Siento curiosidad por los homosexuales no racionales, aunque no tan irracionales como nos creemos, pienso. Los osos y las ballenas incluidos, que no lo disimulan. O los ánsares, que nos parecen tontos. Contraen, algunos de ellos, como nosotros, matrimonios «para toda la vida hasta que la muerte nos separe», qué choteo más grande. Y hacen sus escapadas luego con otras parejas de su mismo sexo: de eso sé yo lo suficiente como para escribir un libro más si me quedaran ganas.

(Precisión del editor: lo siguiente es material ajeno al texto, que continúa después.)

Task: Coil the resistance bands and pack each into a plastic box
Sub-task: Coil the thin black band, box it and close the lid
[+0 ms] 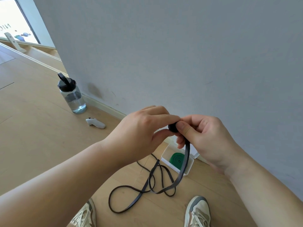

El gran motor del mundo es, sin necesidad de hacerlo productivo además de gozoso, el sexo por sí mismo. Sólo su olor atrae a algunas mariposas hembras a kilómetros y kilómetros de distancia. Intuyen a los machos y los excitan contagiándoles sus propósitos con las mismas feromonas que nosotros. Qué poca diferencia y qué poco motivo para la presunción que mostramos hacia ellos. Quizá yo olfateo el aroma que envuelve al cuerpo de Aldo como un traje invisible, precisamente más apreciable cuanto más desnudo. En este mismo momento, cuánto me sorprende que la memoria pueda recordar un olor, con cuánta precisión y con qué efectos tan inconfundibles… Sobre todo, el olor a la flor de la acacia -la del pan y quesillo- de su semen.